_TRY IT_
Once the line containing "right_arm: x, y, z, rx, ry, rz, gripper" is reached in the listing below, reproduce it and all later lines through the final one exactly, but omit any pictures.

_GIVEN INFORMATION_
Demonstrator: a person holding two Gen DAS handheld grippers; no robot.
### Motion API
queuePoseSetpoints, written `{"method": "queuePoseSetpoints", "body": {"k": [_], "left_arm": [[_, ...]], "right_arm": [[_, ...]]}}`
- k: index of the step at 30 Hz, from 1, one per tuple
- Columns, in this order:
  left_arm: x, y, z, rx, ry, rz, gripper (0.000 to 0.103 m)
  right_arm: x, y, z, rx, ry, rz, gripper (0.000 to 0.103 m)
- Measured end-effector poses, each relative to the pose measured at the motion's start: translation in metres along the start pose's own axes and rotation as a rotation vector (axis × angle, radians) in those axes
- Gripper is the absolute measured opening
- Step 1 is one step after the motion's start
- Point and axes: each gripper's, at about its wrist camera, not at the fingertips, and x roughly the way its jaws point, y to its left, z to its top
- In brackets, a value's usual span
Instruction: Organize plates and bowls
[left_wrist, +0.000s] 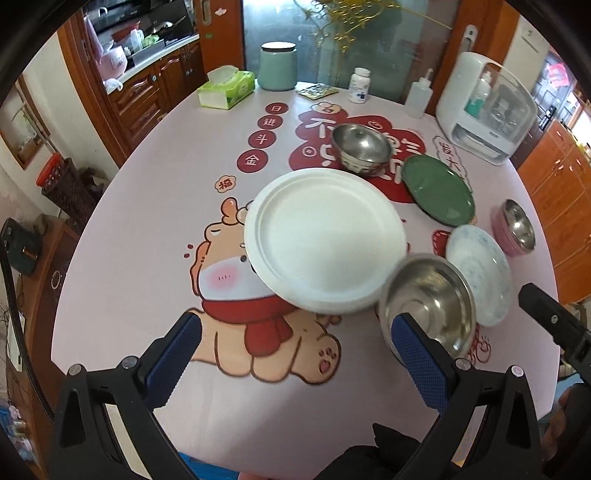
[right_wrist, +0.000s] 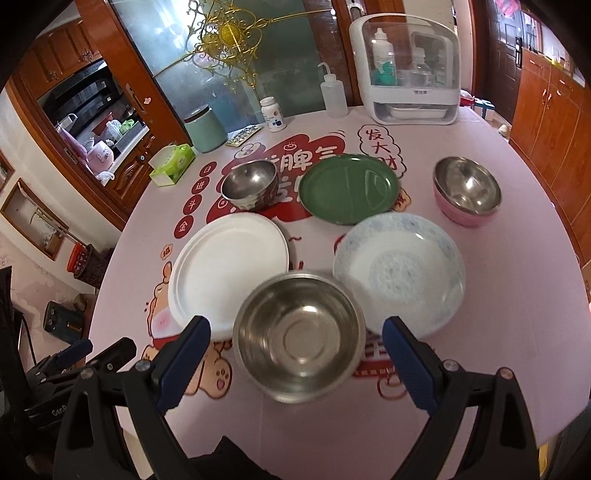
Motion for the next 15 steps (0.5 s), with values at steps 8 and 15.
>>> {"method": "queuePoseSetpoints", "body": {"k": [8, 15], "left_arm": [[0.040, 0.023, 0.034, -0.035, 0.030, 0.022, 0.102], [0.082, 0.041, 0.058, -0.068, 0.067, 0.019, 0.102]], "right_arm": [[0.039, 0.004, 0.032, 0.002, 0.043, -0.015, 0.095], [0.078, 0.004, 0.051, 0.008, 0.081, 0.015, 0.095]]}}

_EXERCISE SOLUTION_
  right_arm: x, y, z, rx, ry, rz, gripper (0.000 to 0.103 m)
- Measured end-effector poses, each relative to the pose measured at the motion's start: translation in metres along the start pose's own axes and rotation as a rotation vector (axis × angle, radians) in those axes
- Gripper is the absolute measured opening
- Step 1 is one step after the motion's start
- Point and axes: each gripper's, at about its wrist camera, not at the fingertips, and x roughly the way its jaws point, y to its left, z to its top
- In brackets, a value's usual span
Instruction: Organize plates and bowls
[left_wrist, +0.000s] 
[right_wrist, +0.000s] 
Motion for the next 15 steps (0.5 s), with values at steps 8 and 15.
>>> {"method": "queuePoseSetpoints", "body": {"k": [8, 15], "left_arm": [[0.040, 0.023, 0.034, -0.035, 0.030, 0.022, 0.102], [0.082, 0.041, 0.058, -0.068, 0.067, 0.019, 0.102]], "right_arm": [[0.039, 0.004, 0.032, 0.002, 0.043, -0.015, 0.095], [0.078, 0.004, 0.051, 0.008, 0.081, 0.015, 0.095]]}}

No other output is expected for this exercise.